When we finished lunch we got in line for the boat. One thing I’ve noticed they do at a lot of these places is ask you to pose for a picture before you go into the attraction. When you come out, they’ve printed out your picture and want to sell it to you for $35. I noticed the guy behind us was alone (he was a photographer) and he declined to have his picture taken. I guess I should remember that next time, as we aren’t going to buy photos.

I mean, why buy photos when we can take our own?


It’s us or the skyline… we nearly succeeded at fitting both in this frame. I’ll spare you the other selfies we took.

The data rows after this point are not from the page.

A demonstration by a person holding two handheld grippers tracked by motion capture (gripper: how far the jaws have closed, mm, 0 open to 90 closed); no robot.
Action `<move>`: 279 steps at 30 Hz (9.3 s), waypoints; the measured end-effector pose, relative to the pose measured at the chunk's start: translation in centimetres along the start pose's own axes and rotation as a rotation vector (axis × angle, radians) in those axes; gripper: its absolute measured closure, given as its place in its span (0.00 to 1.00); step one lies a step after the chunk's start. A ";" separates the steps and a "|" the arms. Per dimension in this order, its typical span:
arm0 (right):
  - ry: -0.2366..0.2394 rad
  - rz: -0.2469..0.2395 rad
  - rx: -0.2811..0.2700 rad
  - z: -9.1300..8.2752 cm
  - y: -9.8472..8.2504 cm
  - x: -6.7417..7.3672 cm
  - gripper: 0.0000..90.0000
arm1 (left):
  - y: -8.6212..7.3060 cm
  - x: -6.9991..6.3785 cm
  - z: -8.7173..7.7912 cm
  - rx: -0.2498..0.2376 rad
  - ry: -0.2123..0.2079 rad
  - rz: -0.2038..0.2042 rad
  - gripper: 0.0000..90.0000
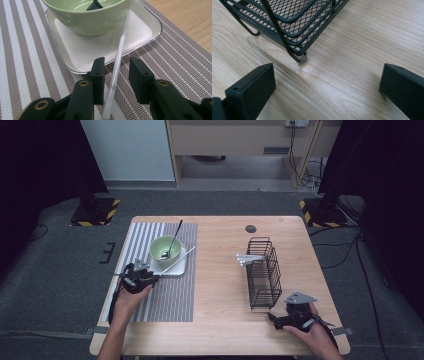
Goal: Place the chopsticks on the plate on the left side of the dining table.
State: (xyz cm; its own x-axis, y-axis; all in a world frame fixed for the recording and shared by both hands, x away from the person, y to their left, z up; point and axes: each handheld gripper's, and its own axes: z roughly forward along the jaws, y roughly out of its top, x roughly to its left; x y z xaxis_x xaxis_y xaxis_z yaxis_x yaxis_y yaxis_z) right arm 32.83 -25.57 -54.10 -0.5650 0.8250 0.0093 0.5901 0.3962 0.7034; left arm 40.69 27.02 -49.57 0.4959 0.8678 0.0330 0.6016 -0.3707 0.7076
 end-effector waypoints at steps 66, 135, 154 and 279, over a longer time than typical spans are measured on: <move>-0.004 0.005 -0.001 0.0 0.0 0.1 0.00 | 18.5 -14.2 1.3 0.057 -0.157 0.205 0.15; -0.001 0.001 0.000 0.0 0.0 0.1 0.00 | 18.8 -16.8 -3.3 -0.127 -0.422 0.171 0.81; -0.001 0.001 0.000 0.0 0.0 0.0 0.00 | 20.2 -18.7 -1.9 -0.129 -0.357 0.228 0.84; 0.007 -0.001 0.000 0.0 0.0 0.0 0.00 | 21.5 -14.0 -4.4 -0.285 -0.419 0.120 0.92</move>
State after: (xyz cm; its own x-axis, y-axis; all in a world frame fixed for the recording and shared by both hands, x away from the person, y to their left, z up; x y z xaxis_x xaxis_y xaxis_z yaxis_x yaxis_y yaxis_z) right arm 32.83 -25.58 -54.10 -0.5694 0.8220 0.0133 0.5894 0.3969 0.7036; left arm 43.97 8.39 -31.68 0.7940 0.5963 -0.1182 0.3597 -0.3042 0.8821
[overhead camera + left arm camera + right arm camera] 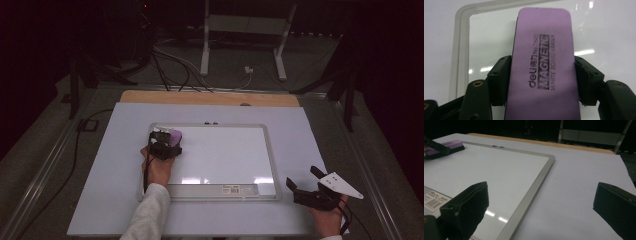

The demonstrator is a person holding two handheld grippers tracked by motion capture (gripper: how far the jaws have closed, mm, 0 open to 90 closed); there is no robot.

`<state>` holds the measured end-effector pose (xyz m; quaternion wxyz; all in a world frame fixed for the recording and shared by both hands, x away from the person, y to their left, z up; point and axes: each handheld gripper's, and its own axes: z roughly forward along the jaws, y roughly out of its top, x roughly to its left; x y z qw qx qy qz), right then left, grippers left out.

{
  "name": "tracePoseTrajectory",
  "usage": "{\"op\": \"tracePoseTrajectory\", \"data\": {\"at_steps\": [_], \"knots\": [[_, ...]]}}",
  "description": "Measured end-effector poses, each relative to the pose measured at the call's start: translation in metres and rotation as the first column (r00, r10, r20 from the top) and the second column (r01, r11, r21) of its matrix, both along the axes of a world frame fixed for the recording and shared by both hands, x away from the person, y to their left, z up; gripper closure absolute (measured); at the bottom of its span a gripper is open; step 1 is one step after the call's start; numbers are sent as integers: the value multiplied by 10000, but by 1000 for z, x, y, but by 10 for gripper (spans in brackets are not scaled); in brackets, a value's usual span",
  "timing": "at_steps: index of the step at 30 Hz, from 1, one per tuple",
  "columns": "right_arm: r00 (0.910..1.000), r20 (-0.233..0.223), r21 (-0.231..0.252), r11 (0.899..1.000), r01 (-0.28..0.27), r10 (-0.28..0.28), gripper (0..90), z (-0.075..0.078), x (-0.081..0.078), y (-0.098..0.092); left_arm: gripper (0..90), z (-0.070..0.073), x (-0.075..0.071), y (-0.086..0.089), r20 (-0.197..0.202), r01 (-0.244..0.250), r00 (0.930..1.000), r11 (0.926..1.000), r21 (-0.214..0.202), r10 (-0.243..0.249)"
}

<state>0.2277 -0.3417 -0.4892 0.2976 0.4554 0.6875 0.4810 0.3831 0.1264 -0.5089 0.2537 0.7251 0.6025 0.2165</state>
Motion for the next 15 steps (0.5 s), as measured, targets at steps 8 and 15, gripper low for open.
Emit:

When we first got on the boat, I was annoyed because there was very limited seating and it was only around the windows. People had already claimed their spots and were viciously defending their territory. I had really looked forward to sitting down, as my feet were sore from walking so much and not wearing proper shoes. (What, they were cute boots!)

We  didn’t want to go up to the deck because we were afraid it would be really cold. We’d been freezing standing in line. I even had my mittens on! But after a while of jostling around in the boat, watching 90% of the occupants focusing more on their phones or their snacks than the actual view, we decided to get up to the deck and just deal with the cold.


The view was much better outside!

It turned out to be windy but not as chilly as I’d feared. We got a good look at the Statue of Liberty and Ellis Island as we chugged by.

Then the boat turned back around and we headed back to land.


There’s Manhattan!







Dang, we could have taken a helicopter tour.


Ferries are born here.


The Brooklyn Bridge

The ferry ride, or whatever it was we were on, was about an hour long, although I think that included boarding and de-boarding (?) time because it went quickly.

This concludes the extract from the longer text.